Psoriasis is a skin condition that is characterized by patches of red, inflamed and scaly skin. For some people the skin may crack and bleed, and be quit painful. Dermatologists estimate that 7 million Americans experience psoriasis. Psoriasis can affect any age group but the onset of the condition usually occurs gradual and full-blown diagnosis made between age 15 and 35.
Psoriasis periodically flares up and goes into remission. Psoriasis flare-ups can last for weeks or months or years. Approximately 10% of the people with psoriasis will also experience arthritis like symptoms.

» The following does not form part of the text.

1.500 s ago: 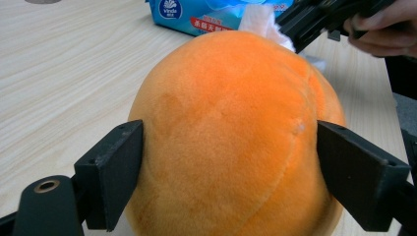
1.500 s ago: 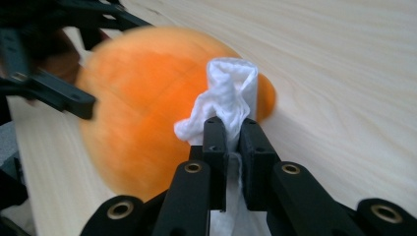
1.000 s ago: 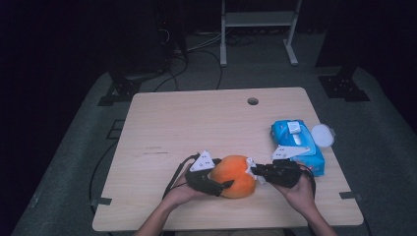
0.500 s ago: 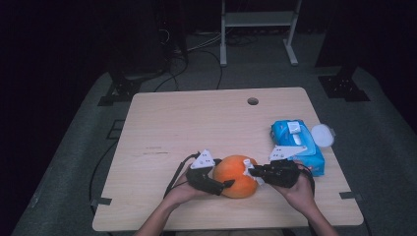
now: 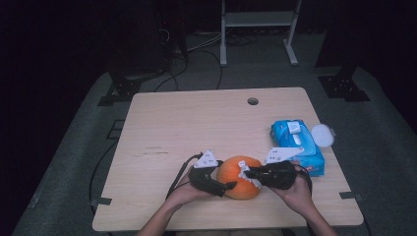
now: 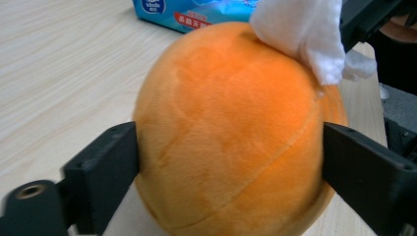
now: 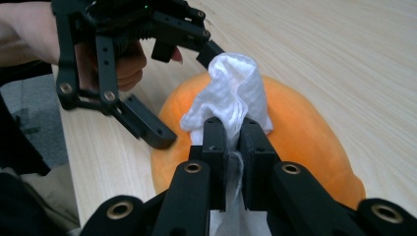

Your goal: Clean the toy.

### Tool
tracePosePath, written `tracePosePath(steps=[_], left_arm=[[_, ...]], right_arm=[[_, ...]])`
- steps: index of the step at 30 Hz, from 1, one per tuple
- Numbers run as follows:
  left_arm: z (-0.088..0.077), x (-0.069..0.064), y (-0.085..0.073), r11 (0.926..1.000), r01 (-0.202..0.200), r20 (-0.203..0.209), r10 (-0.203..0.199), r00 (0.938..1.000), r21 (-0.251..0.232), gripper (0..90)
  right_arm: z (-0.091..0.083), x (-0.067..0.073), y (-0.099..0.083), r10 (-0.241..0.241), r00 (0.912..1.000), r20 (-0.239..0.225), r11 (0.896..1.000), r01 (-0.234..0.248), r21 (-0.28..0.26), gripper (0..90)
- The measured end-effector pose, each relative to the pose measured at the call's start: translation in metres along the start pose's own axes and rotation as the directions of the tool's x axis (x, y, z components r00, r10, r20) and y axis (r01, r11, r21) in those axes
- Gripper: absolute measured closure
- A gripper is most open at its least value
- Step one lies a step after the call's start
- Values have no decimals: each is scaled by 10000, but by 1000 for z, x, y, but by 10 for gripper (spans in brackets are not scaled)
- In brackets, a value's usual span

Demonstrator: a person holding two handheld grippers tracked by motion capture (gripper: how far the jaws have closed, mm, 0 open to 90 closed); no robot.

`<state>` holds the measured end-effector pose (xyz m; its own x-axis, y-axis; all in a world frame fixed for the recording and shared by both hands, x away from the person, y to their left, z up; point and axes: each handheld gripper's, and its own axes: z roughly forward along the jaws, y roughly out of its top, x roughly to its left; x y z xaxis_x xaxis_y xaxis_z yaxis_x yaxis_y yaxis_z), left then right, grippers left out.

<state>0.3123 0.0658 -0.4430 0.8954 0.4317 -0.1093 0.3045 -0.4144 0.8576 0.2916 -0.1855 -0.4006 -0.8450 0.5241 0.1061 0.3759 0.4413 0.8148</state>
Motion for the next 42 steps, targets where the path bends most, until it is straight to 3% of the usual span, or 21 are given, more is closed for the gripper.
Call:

Psoriasis is associated with abnormal growth of skin cells. In the normal growth and development of cells, new skin cells will move from the lowest layer of skin to the top layer to replace dead skin approximately every month. Once the skin cells become the top layer of skin, they die and scale off in flakes, thus completing the cycle. This normal process of skin renewal and death usually goes unnoticed. However, in individuals afflicted with psoriasis, this life cycle is sped up and results in a mass of dead skin cells on the top layer of skin, which forms the patchy, red and scaly areas on the skin.
Researchers have determined psoriasis is not contagious and they have been able to identified nine gene mutations that are associated with psoriasis, along with other factors. However, they have not been able to identify the exact cause specifically responsible for psoriasis.
Physicians are often able to diagnose the condition by visual examination of the skin alone. Less frequently a skin biopsy may be recommended to make a definitive diagnosis and to rule out any other skin disorders.
The visual examination would show an increased number of skin cells without signs of inflammation or infection. Individuals may also show marked changes in the appearance of their nails, a strong indicator the individuals have psoriasis.
In the early stages of psoriasis, when the symptoms of the disease can be limited to small, rough patches of skin on the elbows make a definitive diagnosis difficult. Other symptoms of psoriasis such as dandruff, or what may look like a fungal infection, can be hard to recognize as signs of psoriasis. In the disease’s early stages, individuals can also experience nail pits, which can be misdiagnosed as a sign of other ailments.
A diagnosis of psoriasis through visual examination will be uncomplicated if the doctor sees thick, red, white silvery patches of skin, which are the distinctive characteristics of diagnosis.
However, in cases where diagnosis is not so clear-cut, doctors may want to rule out other disorders that can produce symptoms that are similar to psoriasis. Diseases such as seborrheic psoriasis or scalp psoriasis, which is hard to distinguish from seborrheic dermatitis, generalized erythrodermic psoriasis, which can be confused with drug allergic reactions, and fungal infections, where diminished circulatory can cause nail changes, which is a typical symptom of psoriasis.
The diagnosis of psoriasis is usually clinical, which means that the doctors would diagnose psoriasis after a careful examination of the skin. Currently there are tests, except for a biopsy, that are available to help doctors make definitive diagnosis of psoriasis.
Psoriasis sufferers have several treatment options available to relief some of the pain and discomfort that characterize psoriasis. Unfortunately many of the current medications for treating psoriasis have side effects and should be used only as last resorts. However, there are natural treatments that an individual can used to avoid these medications, which can significantly affect the body’s immune system, possibility resulting in flare-ups or worsening of psoriasis and other side effects.